Items from a data source:

--- START ---

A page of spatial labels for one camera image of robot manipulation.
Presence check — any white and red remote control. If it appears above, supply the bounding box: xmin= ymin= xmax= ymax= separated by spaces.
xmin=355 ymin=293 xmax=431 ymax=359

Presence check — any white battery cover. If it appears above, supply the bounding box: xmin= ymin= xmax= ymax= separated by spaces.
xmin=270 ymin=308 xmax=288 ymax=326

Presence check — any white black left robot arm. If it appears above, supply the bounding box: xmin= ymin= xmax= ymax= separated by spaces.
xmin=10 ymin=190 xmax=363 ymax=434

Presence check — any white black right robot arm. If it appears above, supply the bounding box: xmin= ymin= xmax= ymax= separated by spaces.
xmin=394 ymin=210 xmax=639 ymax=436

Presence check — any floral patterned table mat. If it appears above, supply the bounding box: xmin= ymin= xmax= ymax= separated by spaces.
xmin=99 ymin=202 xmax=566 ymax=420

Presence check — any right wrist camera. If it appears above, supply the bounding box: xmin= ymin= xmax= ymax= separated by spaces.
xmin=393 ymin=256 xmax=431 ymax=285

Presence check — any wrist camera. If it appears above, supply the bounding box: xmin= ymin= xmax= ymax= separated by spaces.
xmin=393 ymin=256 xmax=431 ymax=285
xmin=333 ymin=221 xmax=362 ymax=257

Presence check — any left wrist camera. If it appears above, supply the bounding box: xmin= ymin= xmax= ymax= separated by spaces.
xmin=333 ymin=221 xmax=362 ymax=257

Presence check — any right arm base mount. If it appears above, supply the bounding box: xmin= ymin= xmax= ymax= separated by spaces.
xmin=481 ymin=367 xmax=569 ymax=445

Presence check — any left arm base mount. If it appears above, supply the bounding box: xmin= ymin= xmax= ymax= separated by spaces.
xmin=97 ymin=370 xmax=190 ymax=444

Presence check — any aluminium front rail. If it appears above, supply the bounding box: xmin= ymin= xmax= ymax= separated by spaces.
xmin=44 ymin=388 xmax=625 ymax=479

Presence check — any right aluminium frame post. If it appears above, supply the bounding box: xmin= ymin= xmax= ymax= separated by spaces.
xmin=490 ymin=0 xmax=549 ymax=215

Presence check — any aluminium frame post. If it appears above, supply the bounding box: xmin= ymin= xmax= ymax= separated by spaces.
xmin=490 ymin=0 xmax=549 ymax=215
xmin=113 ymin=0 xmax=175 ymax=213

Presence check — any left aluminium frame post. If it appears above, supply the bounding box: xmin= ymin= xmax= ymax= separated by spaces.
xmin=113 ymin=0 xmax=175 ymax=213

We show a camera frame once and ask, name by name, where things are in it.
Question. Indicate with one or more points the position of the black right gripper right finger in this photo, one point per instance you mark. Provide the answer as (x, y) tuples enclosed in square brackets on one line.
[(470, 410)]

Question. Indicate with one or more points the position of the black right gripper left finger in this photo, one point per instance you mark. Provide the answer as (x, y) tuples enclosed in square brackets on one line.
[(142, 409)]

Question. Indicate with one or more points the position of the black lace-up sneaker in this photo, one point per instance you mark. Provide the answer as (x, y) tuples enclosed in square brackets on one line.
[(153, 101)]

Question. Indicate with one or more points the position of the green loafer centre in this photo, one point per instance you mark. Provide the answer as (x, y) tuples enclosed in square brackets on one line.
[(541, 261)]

--- END ---

> Your objective: Each line above must be reproduced exactly.

> Expected answer:
A page of spatial labels for one camera image of robot manipulation.
Presence check — any white and red remote control. If it appears above, supply the bounding box: xmin= ymin= xmax= ymax= separated by spaces.
xmin=355 ymin=293 xmax=431 ymax=359

Presence check — any white battery cover. If it appears above, supply the bounding box: xmin= ymin= xmax= ymax= separated by spaces.
xmin=270 ymin=308 xmax=288 ymax=326

Presence check — any white black left robot arm. If it appears above, supply the bounding box: xmin= ymin= xmax= ymax= separated by spaces.
xmin=10 ymin=190 xmax=363 ymax=434

Presence check — any white black right robot arm. If it appears above, supply the bounding box: xmin= ymin= xmax= ymax= separated by spaces.
xmin=394 ymin=210 xmax=639 ymax=436

Presence check — any floral patterned table mat. If it appears above, supply the bounding box: xmin= ymin= xmax= ymax= separated by spaces.
xmin=99 ymin=202 xmax=566 ymax=420

Presence check — any right wrist camera. If it appears above, supply the bounding box: xmin= ymin= xmax= ymax= separated by spaces.
xmin=393 ymin=256 xmax=431 ymax=285

Presence check — any wrist camera. If it appears above, supply the bounding box: xmin= ymin= xmax= ymax= separated by spaces.
xmin=393 ymin=256 xmax=431 ymax=285
xmin=333 ymin=221 xmax=362 ymax=257

Presence check — any left wrist camera. If it appears above, supply the bounding box: xmin= ymin= xmax= ymax= separated by spaces.
xmin=333 ymin=221 xmax=362 ymax=257

Presence check — any right arm base mount. If it appears above, supply the bounding box: xmin= ymin= xmax= ymax= separated by spaces.
xmin=481 ymin=367 xmax=569 ymax=445

Presence check — any left arm base mount. If it appears above, supply the bounding box: xmin= ymin= xmax= ymax= separated by spaces.
xmin=97 ymin=370 xmax=190 ymax=444

Presence check — any aluminium front rail. If it appears above, supply the bounding box: xmin= ymin= xmax= ymax= separated by spaces.
xmin=44 ymin=388 xmax=625 ymax=479

Presence check — any right aluminium frame post. If it appears above, supply the bounding box: xmin= ymin= xmax= ymax= separated by spaces.
xmin=490 ymin=0 xmax=549 ymax=215

Presence check — any aluminium frame post. If it appears above, supply the bounding box: xmin= ymin= xmax= ymax= separated by spaces.
xmin=490 ymin=0 xmax=549 ymax=215
xmin=113 ymin=0 xmax=175 ymax=213

Presence check — any left aluminium frame post. If it appears above, supply the bounding box: xmin= ymin= xmax= ymax= separated by spaces.
xmin=113 ymin=0 xmax=175 ymax=213

We show a camera frame once and ask, name by name, where things are in it.
Question. Indicate with one or more points the position of the black right gripper right finger in this photo, one point per instance you mark. Provide the answer as (x, y) tuples enclosed in square brackets on one line.
[(470, 410)]

Question. Indicate with one or more points the position of the black right gripper left finger in this photo, one point per instance you mark. Provide the answer as (x, y) tuples enclosed in square brackets on one line.
[(142, 409)]

Question. Indicate with one or more points the position of the black lace-up sneaker in this photo, one point per instance you mark. Provide the answer as (x, y) tuples enclosed in square brackets on one line.
[(153, 101)]

Question. Indicate with one or more points the position of the green loafer centre in this photo, one point per instance you mark. Provide the answer as (x, y) tuples enclosed in square brackets on one line.
[(541, 261)]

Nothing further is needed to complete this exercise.